## TASK TO COMPLETE
The records below must be reproduced in full and without error.

───── EXTRACTED INFORMATION ─────

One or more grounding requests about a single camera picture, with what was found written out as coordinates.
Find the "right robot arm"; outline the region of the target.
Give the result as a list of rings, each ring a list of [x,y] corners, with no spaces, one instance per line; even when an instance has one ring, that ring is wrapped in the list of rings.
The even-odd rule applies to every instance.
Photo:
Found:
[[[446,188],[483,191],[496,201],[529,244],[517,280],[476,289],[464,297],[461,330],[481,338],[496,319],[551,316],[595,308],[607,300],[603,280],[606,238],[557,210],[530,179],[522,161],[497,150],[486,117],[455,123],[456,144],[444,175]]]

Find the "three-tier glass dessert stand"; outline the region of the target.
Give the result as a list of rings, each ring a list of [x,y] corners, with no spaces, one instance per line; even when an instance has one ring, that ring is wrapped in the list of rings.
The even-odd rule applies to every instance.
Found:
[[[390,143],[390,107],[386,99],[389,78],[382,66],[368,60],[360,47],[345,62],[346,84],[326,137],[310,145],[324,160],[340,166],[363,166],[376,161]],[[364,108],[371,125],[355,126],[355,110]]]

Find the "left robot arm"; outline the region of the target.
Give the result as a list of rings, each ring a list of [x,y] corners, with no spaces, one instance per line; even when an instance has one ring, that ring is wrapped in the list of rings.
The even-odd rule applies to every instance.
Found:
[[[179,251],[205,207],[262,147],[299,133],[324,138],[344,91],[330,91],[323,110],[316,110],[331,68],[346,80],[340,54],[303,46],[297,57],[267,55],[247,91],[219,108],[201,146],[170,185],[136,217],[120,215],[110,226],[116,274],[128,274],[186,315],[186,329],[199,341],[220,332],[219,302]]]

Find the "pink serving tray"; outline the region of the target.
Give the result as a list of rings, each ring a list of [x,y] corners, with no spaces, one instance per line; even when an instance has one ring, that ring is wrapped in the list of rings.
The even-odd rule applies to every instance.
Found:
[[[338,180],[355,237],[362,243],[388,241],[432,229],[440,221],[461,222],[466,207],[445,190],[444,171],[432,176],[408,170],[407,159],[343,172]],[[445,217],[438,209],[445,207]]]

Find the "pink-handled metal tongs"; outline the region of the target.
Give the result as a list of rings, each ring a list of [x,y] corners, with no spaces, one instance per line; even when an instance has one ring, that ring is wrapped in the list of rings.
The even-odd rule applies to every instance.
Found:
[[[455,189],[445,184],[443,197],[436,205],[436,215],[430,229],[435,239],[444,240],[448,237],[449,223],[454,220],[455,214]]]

─────

## ANSWER SECTION
One or more grounding requests about a single camera picture, with what was found written out as coordinates.
Find the "right robot arm"; outline the region of the target.
Give the result as a list of rings, each ring a list of [x,y] corners, with no spaces, one instance per line; even when an instance has one ring, that ring is wrapped in the list of rings.
The even-odd rule applies to every instance.
Photo:
Found:
[[[446,188],[483,191],[496,201],[529,244],[517,280],[476,289],[464,297],[461,330],[481,338],[496,319],[551,316],[595,308],[607,300],[603,280],[606,238],[557,210],[530,179],[522,161],[497,150],[486,117],[455,123],[456,144],[444,175]]]

Find the "three-tier glass dessert stand"; outline the region of the target.
Give the result as a list of rings, each ring a list of [x,y] corners, with no spaces, one instance per line; even when an instance has one ring, that ring is wrapped in the list of rings.
The even-odd rule applies to every instance.
Found:
[[[390,143],[390,107],[386,99],[389,78],[382,66],[368,60],[360,47],[345,62],[346,84],[326,137],[310,145],[324,160],[340,166],[363,166],[376,161]],[[364,108],[371,125],[355,126],[355,110]]]

Find the "left robot arm"; outline the region of the target.
Give the result as a list of rings, each ring a list of [x,y] corners, with no spaces, one instance per line; even when an instance has one ring, that ring is wrapped in the list of rings.
The even-odd rule applies to every instance.
Found:
[[[179,251],[205,207],[262,147],[299,133],[324,138],[344,91],[330,91],[323,110],[316,110],[331,68],[346,80],[340,54],[303,46],[297,57],[267,55],[247,91],[219,108],[201,146],[170,185],[136,217],[120,215],[110,226],[116,274],[128,274],[186,315],[186,329],[199,341],[220,332],[219,302]]]

Find the "pink serving tray"; outline the region of the target.
Give the result as a list of rings, each ring a list of [x,y] corners, with no spaces, one instance per line; even when an instance has one ring, that ring is wrapped in the list of rings.
The even-odd rule applies to every instance.
Found:
[[[338,180],[355,237],[362,243],[388,241],[432,229],[440,221],[461,222],[466,207],[445,190],[444,171],[432,176],[408,170],[407,159],[343,172]],[[445,217],[438,209],[445,207]]]

Find the "pink-handled metal tongs"; outline the region of the target.
Give the result as a list of rings, each ring a list of [x,y] corners, with no spaces, one instance per line; even when an instance has one ring, that ring is wrapped in the list of rings.
The even-odd rule applies to every instance.
Found:
[[[455,189],[445,184],[443,197],[436,205],[436,215],[430,229],[435,239],[444,240],[448,237],[449,223],[454,220],[455,214]]]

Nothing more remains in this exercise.